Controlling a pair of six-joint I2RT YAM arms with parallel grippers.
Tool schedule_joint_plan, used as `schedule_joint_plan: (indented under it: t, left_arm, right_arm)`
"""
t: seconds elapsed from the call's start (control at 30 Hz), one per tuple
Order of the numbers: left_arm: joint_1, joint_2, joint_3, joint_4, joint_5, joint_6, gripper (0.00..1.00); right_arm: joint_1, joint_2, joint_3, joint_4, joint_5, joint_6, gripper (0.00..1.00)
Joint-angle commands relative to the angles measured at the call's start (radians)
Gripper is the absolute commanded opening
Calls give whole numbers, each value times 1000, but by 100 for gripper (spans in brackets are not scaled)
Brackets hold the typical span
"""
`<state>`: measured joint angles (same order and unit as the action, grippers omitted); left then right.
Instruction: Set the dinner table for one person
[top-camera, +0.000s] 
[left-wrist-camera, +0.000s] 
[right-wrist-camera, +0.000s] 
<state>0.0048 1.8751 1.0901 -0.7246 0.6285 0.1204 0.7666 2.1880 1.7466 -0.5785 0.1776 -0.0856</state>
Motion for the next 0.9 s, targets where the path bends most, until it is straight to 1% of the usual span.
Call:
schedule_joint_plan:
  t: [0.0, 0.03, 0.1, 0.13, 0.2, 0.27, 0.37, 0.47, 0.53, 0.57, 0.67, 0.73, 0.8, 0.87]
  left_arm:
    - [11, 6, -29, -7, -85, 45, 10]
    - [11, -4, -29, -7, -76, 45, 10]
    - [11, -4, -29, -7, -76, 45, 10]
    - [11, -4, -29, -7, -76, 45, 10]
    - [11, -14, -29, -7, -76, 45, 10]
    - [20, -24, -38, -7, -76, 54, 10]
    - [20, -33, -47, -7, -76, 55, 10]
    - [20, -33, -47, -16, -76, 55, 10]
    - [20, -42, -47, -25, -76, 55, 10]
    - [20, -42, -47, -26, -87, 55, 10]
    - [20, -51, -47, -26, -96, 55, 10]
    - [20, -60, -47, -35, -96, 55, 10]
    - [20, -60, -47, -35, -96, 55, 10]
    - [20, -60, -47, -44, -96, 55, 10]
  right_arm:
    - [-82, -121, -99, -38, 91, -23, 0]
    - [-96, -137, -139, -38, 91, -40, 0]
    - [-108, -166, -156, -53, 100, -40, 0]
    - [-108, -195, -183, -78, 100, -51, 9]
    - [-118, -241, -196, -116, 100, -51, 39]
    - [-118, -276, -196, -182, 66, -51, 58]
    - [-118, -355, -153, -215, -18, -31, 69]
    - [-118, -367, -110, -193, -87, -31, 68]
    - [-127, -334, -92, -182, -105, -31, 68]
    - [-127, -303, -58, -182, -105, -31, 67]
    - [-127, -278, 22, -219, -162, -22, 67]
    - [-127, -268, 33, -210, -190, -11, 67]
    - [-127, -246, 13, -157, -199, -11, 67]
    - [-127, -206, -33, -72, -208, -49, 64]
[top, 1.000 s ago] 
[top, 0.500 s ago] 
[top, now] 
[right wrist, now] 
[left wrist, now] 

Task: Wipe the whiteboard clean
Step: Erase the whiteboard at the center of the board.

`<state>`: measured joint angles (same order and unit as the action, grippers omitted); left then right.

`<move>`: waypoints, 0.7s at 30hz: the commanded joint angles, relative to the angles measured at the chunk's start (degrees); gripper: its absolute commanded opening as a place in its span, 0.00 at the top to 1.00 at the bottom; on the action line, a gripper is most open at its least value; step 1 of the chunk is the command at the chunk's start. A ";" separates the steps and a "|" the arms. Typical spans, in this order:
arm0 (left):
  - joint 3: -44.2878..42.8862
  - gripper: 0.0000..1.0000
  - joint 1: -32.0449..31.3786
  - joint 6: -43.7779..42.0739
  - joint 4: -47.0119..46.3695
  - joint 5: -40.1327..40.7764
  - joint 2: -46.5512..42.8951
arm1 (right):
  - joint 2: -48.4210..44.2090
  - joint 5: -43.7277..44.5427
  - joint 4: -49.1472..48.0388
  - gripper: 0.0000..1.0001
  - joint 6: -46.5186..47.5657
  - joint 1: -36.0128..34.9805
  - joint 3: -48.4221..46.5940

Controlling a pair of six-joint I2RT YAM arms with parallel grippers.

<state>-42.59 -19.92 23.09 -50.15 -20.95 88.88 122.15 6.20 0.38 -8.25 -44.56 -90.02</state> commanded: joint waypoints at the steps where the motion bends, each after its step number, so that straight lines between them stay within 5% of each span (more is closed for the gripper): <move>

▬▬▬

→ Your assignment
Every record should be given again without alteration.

→ Answer for this exercise
Controlling a pair of six-joint I2RT YAM arms with parallel grippers.
Tool schedule_joint_plan, used as `schedule_joint_plan: (indented under it: t, left_arm, right_arm)`
"""
t: seconds elapsed from the call's start (control at 30 Hz), one per tuple
Order of the numbers: left_arm: joint_1, joint_2, joint_3, joint_4, joint_5, joint_6, gripper (0.00..1.00); right_arm: joint_1, joint_2, joint_3, joint_4, joint_5, joint_6, gripper (0.00..1.00)
Joint-angle commands relative to the angles measured at the call's start (radians)
Gripper is the absolute commanded opening
Calls give whole numbers, each value times 1000, but by 100 for gripper (spans in brackets are not scaled)
Brackets hold the typical span
"""
`<state>`: measured joint angles (same order and unit as the action, grippers omitted); left then right.
Instruction: Set the dinner table for one person
[top-camera, +0.000s] 
[left-wrist-camera, +0.000s] 
[right-wrist-camera, +0.000s] 
<state>0.0048 1.8751 1.0901 -0.7246 0.6285 0.1204 0.7666 2.1880 1.7466 -0.5785 0.1776 -0.0856</state>
Motion for the next 0.9 s, targets where the path bends most, until it is straight to 1% of the usual span.
Call:
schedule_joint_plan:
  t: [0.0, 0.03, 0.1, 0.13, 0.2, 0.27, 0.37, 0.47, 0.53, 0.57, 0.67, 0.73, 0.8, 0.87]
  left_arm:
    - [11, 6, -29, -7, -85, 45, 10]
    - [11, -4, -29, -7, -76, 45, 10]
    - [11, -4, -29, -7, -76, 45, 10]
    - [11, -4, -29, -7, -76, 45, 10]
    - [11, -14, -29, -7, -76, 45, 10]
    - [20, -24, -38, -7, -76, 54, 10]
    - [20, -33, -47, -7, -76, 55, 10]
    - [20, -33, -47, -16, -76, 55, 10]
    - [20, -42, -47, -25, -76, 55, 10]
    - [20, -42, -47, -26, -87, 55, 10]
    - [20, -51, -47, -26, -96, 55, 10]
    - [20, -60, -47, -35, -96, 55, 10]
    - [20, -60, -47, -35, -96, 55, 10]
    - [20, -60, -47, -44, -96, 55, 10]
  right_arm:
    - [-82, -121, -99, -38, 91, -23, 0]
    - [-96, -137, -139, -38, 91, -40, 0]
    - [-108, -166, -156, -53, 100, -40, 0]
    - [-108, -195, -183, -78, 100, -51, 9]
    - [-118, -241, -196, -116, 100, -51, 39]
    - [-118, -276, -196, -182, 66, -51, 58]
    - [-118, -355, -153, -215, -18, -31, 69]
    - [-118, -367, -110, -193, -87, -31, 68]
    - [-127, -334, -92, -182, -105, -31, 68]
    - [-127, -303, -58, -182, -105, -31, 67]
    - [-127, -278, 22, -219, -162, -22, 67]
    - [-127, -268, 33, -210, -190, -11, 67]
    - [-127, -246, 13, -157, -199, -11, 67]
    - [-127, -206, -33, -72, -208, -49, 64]
[top, 1.000 s ago] 
[top, 0.500 s ago] 
[top, now] 
[right wrist, now] 
[left wrist, now] 

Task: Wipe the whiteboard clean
Step: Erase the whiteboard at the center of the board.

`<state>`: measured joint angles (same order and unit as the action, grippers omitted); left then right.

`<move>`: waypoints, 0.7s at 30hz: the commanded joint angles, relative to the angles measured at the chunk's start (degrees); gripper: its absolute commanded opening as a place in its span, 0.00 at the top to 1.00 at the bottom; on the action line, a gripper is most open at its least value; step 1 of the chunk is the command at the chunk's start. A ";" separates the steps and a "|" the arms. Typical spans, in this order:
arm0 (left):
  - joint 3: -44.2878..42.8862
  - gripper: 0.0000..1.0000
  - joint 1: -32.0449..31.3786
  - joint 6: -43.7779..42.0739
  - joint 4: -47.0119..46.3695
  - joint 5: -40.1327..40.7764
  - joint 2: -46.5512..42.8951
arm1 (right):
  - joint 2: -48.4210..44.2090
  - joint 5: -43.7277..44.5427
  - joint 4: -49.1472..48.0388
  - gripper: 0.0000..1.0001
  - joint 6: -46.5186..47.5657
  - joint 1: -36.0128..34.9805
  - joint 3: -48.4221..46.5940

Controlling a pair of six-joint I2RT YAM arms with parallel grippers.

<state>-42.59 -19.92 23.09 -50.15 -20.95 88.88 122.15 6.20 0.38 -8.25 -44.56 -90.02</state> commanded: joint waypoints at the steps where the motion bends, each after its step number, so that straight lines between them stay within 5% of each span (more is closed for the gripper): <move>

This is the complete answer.